Le sujet de la thèse de Blanchet, Recherches sur la médecine ou l'Application de la Chimie à la médecine, était en soi tout un programme que nous présentent les auteurs. L'influence des travaux de Lavoisier est marquante. Faisant preuve de modernisme, Blanchet rejette la théorie vitaliste de Stahl et le mécanisme d'Hoffman et, en disciple de Lavoisier, développe une théorie où l'oxygène et le calorique jouent un rôle majeur dans l'économie humaine. Avec comme postulat la théorie du chimiste français sur les gaz, François Blanchet construit un système selon lequel la santé serait le résultat d'un état d'équilibre entre l'absorption des gaz oxygène, hydrogène et azote associés au calorique et l'excrétion des substances nocives générées par la transformation de ces substances au cours de leur transit dans l'organisme. Tout état de déséquilibre étant susceptible de provoquer une maladie, il fallait donc, selon ce système, s'efforcer d'adopter des habitudes de vie saines et éviter tout abus dans le boire et le manger. La chaleur ambiante exerçant une influence sur ces processus, certaines maladies étaient, selon Blancher, causées par un excès de chaleur : les fièvres, dont la fièvre jaune et le typhus, ainsi que la syphilis, notamment. Les variations fréquentes de température étaient également néfastes. À ce sujet, il faut lire son interprétation des causes du goitre, maladie répandue alors dans diverses régions d'Europe mais également en Beauce, près de Québec. Les traitements médicaux devaient viser à rétablir l'équilibre dans l'organisme malade d'où, pour le savant, l'importance d'appliquer sa théorie à la médecine.
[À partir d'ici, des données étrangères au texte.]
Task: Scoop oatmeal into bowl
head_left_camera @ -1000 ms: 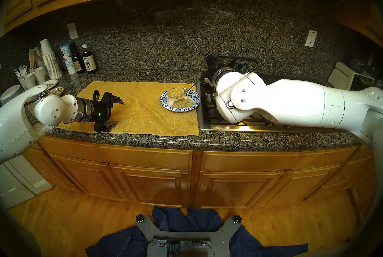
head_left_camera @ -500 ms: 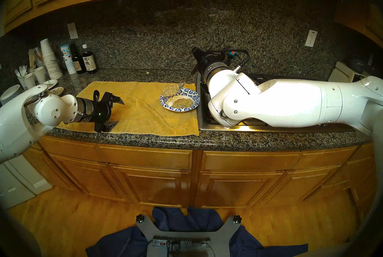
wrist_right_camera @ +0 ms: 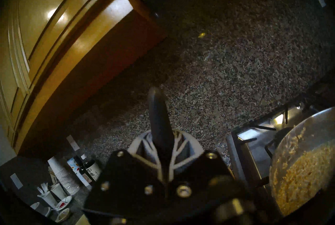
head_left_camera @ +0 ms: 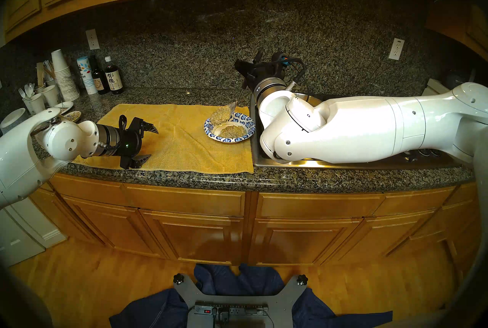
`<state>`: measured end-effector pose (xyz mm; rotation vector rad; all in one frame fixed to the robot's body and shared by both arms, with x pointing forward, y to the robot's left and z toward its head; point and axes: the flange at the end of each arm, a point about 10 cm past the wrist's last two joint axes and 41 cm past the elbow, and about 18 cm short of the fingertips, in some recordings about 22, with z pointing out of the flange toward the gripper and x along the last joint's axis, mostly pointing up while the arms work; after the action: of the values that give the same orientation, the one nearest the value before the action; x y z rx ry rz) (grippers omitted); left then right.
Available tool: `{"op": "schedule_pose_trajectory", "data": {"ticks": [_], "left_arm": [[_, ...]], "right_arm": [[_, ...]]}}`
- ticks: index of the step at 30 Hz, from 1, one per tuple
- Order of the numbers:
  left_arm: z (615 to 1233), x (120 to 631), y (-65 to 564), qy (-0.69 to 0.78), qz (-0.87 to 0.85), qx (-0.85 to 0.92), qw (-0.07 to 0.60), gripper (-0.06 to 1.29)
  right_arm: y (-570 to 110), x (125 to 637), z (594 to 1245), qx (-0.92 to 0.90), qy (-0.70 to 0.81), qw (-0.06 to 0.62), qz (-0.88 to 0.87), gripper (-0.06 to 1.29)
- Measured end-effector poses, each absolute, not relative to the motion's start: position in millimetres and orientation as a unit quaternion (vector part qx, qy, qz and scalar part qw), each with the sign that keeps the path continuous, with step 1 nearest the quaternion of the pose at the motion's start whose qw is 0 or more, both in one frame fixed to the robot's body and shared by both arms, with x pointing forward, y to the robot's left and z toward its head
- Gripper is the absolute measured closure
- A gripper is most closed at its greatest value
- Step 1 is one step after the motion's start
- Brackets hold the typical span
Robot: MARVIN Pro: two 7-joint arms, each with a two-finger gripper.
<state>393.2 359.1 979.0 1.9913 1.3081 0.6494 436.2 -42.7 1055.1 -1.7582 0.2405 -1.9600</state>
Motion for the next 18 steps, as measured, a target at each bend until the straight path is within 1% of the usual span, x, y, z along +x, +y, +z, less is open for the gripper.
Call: {"op": "schedule_pose_trajectory", "data": {"ticks": [18], "left_arm": [[979.0,393.2,359.1,0.500,0.248,0.761,0.330,0.01]], "right_arm": [[-31.7,443.9,1044.5,-0.622,-0.005,0.180,-0.762,1.27]]}}
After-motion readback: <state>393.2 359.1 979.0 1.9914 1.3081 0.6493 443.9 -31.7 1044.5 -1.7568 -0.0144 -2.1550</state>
Rafraîchir l'organisme, décongestionner les organes trop sollicités, débarrasser le corps des substances nocives, diminuer la température du malade pour faciliter la guérison ont été, tout au long du 19e siècle, les objectifs des diverses thérapies prescrites par les médecins. Des produits comme le calomel, l'ipéca et l'opium, les prescriptions de saignées, cataplasmes et ventouses ont servi à remplir ces fonctions. L’éclairage scientifique que nous fournit la thèse de Blanchet sur ces pratiques médicales, qui aujourd’hui nous apparaissent complètement désuètes, est intéressant et présente, à divers égards, un grand intérêt pour qui se questionne sur l'histoire des sciences et de la médecine au Québec, au 19e siècle.
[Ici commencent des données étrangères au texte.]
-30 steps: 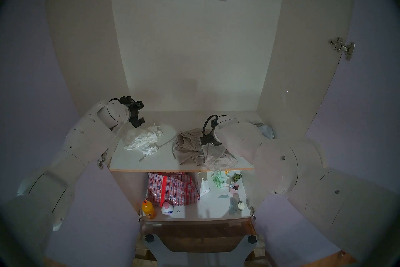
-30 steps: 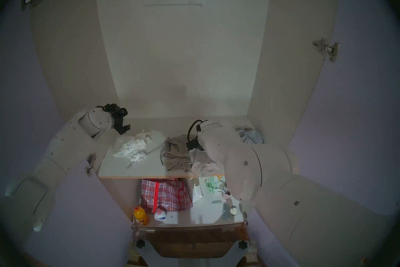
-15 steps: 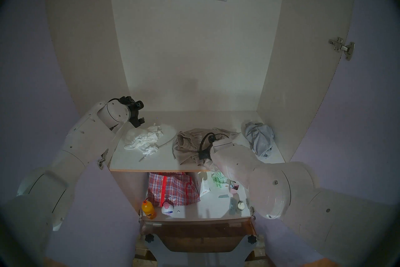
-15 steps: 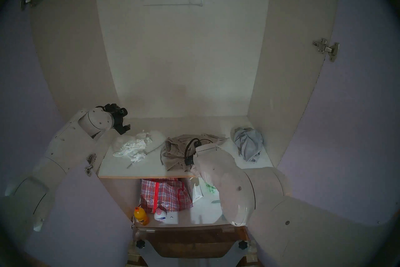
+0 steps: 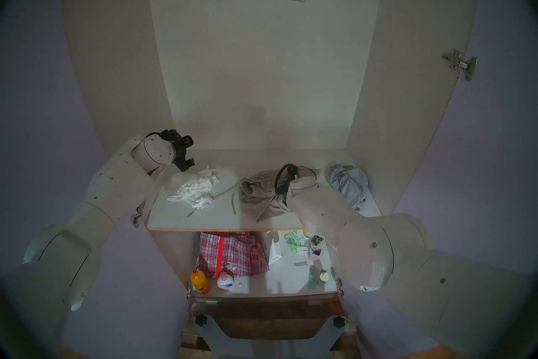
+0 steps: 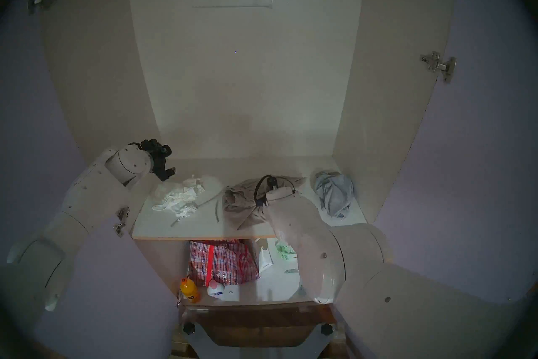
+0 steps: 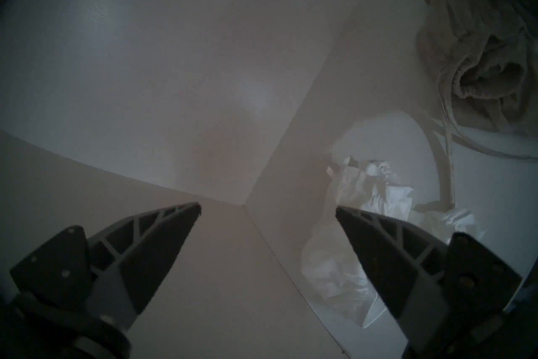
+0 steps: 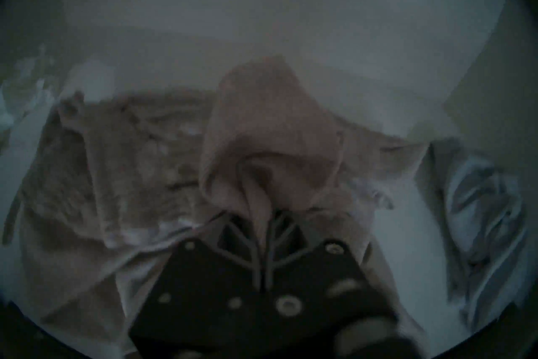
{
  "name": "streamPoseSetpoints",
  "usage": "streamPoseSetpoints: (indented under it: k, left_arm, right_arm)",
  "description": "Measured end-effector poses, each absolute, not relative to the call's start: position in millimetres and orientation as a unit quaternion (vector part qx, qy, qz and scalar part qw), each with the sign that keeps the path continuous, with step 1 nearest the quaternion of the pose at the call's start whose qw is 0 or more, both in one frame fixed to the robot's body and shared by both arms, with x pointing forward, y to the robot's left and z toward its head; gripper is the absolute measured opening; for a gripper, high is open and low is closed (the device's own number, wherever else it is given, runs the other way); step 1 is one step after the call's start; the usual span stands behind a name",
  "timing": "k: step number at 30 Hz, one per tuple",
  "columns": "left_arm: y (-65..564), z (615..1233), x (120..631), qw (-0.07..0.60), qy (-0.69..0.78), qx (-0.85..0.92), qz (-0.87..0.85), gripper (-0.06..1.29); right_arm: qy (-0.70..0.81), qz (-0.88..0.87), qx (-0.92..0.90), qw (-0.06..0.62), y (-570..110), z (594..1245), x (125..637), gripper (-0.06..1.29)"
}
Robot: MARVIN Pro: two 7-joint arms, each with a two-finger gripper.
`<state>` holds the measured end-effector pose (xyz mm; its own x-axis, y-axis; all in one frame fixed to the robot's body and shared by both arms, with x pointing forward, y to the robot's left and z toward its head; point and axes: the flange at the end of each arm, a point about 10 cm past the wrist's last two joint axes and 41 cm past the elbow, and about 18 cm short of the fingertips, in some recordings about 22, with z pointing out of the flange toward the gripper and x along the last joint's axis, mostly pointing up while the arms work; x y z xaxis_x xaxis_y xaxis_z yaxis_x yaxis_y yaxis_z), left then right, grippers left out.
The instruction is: Sort tops into two piles: light colors and dark colors
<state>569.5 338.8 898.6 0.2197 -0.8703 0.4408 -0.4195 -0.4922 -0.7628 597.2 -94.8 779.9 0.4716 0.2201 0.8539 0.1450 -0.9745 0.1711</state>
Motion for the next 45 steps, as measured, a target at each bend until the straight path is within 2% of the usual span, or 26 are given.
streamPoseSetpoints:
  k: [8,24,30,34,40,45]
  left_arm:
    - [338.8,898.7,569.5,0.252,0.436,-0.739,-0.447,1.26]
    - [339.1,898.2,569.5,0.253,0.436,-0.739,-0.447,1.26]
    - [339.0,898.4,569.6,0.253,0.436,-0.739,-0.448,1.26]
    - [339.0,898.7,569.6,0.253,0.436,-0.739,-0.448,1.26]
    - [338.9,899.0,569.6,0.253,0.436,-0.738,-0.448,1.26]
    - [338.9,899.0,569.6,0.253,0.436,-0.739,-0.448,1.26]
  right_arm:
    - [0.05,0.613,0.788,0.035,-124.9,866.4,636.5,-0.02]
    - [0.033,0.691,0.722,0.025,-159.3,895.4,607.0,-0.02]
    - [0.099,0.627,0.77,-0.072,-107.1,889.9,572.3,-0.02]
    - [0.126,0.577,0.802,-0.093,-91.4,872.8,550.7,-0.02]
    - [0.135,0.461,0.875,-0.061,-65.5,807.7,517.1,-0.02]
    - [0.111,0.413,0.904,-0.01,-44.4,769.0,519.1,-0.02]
Castonguay et Limoges nous offrent un travail fouillé, admirablement documenté. L'abondance et la qualité des notes ainsi qu'une bibliographie exhaustive témoignent de la rigueur et de la minutie de ces chercheurs chevronnés. Essentielles, les notes seraient, selon nous, plus pratiques en bas de page plutôt qu'à la fin du texte D'une approche plutôt difficile pour le non initié, leur ouvrage est davantage destiné à des spécialistes. Le tome 2, qui nous présentera François Blanchet médecin et homme politique, devrait pouvoir satisfaire un lectorat plus large et varié. Nous l'attendons avec impatience.